● EXERCISE INSTRUCTIONS
Your task is to show every line in the listing below that includes "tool".

● TASK MATERIAL
--------------------------------------------------

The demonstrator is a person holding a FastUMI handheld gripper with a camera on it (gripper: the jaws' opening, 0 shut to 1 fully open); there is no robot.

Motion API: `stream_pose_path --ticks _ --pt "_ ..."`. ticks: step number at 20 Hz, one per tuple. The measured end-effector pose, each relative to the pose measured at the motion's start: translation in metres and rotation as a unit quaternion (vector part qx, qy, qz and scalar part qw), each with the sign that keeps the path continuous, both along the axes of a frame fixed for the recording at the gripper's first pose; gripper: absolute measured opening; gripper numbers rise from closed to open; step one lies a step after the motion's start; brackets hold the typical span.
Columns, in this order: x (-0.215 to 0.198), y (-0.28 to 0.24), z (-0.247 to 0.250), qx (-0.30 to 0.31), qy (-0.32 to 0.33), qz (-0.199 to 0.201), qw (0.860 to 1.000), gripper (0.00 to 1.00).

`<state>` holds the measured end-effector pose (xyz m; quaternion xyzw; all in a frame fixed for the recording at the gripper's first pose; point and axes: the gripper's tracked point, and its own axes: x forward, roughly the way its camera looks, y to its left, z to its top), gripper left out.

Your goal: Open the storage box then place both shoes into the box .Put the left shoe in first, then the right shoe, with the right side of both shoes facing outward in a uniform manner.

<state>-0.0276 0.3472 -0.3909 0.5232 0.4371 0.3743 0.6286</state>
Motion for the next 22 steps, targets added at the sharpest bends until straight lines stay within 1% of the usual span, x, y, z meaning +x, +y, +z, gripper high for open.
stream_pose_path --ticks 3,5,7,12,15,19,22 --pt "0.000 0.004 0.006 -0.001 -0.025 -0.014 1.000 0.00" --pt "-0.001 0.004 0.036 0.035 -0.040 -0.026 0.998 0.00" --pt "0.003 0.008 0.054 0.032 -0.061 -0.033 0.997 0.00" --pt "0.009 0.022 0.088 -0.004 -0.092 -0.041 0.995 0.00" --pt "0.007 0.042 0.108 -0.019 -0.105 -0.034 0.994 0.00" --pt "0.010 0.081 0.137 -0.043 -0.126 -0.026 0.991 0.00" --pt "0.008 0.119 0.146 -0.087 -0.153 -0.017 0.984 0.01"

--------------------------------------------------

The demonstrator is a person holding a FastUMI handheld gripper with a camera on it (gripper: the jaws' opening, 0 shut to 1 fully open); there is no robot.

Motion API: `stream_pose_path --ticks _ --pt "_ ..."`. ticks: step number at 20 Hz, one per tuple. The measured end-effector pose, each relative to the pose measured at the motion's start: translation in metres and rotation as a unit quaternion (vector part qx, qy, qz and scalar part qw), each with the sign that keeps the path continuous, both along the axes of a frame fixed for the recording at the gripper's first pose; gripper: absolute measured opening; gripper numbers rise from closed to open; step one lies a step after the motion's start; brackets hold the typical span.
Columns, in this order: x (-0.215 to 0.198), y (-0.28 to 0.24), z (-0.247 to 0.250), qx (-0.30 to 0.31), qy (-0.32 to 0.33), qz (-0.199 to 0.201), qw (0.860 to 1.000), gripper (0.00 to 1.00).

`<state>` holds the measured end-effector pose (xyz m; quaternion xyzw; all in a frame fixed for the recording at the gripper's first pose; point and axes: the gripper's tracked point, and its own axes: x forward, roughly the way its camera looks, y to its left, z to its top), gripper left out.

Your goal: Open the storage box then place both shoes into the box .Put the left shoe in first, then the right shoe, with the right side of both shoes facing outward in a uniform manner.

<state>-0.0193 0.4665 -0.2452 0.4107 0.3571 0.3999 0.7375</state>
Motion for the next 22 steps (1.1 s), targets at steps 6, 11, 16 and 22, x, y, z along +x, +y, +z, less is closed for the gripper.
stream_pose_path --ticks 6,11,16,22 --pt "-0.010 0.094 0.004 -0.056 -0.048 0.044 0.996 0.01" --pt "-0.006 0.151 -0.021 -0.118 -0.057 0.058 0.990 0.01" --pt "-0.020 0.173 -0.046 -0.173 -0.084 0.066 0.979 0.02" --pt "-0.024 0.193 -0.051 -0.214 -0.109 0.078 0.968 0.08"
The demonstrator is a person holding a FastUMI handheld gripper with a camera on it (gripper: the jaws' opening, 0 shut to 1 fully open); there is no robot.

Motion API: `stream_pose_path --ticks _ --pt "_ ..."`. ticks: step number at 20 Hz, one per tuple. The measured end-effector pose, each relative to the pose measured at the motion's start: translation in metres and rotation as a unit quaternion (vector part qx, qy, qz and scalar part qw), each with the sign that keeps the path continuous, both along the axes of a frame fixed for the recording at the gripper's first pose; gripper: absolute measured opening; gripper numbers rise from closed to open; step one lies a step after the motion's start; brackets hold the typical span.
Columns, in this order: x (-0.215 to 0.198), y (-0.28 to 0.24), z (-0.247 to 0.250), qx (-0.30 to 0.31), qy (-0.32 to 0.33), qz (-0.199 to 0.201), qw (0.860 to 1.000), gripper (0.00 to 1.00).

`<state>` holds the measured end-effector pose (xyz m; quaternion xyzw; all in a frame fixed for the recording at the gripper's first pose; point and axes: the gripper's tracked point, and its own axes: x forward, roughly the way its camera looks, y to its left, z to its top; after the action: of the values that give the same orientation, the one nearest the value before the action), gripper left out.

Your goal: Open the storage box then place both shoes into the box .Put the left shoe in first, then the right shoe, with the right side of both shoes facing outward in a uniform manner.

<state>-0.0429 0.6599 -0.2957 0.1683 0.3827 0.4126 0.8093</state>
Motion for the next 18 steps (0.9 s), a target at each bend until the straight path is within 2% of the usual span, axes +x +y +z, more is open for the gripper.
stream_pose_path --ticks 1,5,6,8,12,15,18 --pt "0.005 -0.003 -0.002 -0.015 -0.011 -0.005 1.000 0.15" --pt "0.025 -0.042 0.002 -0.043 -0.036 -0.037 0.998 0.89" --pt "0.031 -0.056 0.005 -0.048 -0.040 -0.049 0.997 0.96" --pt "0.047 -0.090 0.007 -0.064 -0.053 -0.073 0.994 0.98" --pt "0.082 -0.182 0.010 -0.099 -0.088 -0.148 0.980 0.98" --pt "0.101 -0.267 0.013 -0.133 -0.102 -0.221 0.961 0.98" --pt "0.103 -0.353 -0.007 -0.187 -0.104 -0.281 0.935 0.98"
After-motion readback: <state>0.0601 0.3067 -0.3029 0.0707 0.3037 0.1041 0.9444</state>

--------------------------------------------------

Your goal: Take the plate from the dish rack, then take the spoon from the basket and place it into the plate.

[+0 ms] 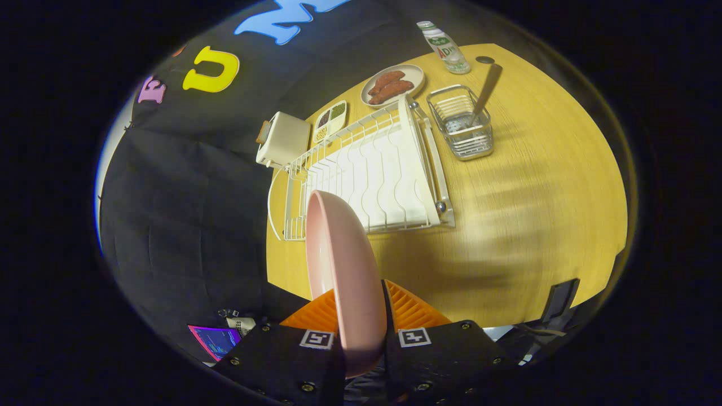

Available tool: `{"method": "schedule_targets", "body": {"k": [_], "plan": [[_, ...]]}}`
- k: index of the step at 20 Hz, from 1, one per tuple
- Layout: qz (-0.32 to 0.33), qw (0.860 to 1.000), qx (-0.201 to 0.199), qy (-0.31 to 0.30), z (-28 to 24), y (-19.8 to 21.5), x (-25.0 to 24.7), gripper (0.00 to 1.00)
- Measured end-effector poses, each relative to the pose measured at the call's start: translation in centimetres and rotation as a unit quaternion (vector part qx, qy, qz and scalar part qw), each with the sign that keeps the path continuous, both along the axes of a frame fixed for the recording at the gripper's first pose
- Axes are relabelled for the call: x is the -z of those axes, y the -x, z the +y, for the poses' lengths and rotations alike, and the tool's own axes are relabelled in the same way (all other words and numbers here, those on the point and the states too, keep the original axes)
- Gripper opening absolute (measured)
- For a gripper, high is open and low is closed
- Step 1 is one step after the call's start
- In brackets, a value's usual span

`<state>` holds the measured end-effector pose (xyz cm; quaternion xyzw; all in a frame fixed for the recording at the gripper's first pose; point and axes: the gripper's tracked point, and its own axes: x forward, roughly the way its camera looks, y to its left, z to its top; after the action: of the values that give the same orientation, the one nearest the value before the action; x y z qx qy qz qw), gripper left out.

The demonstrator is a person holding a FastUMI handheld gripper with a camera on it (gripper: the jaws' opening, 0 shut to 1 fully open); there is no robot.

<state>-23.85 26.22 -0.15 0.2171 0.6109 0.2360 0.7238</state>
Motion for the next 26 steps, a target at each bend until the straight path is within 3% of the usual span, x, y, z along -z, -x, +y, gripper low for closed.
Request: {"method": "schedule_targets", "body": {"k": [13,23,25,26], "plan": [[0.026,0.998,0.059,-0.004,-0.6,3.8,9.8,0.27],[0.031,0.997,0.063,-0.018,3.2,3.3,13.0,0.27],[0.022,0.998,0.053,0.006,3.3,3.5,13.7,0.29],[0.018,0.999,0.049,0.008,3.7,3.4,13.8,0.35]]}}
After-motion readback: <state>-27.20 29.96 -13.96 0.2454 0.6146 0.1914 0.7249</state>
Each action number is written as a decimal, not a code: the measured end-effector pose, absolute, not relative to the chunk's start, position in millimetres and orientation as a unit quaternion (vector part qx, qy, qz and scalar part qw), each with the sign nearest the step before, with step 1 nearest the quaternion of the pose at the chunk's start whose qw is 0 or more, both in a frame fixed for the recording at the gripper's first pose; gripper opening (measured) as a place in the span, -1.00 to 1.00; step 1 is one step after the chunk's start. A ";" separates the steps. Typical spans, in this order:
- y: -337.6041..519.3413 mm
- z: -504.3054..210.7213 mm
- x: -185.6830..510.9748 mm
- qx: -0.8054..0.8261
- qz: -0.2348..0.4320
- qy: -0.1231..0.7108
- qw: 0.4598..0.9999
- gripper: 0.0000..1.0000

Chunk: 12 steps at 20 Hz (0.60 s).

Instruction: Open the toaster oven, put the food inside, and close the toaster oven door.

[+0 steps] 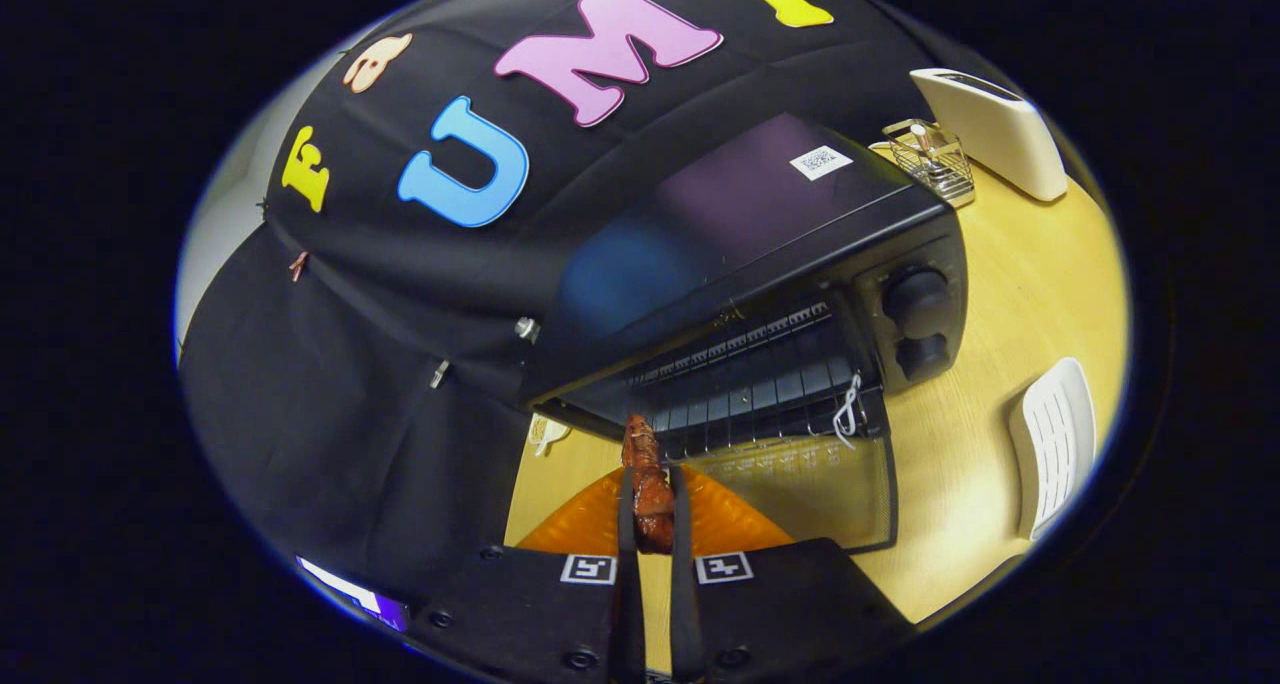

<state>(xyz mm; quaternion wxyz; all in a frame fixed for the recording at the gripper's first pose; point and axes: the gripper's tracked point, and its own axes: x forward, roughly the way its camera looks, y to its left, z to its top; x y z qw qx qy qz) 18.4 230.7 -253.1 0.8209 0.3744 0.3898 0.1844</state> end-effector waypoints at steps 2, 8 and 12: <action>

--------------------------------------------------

● TASK OUTPUT
Available tool: `{"method": "schedule_targets", "body": {"k": [_], "plan": [[_, ...]]}}`
- Axes are relabelled for the call: x is the -z of those axes, y the -x, z the +y, for the poses' lengths and rotations alike, and the tool's own axes are relabelled in the same way (all other words and numbers here, those on the point and the states too, keep the original axes)

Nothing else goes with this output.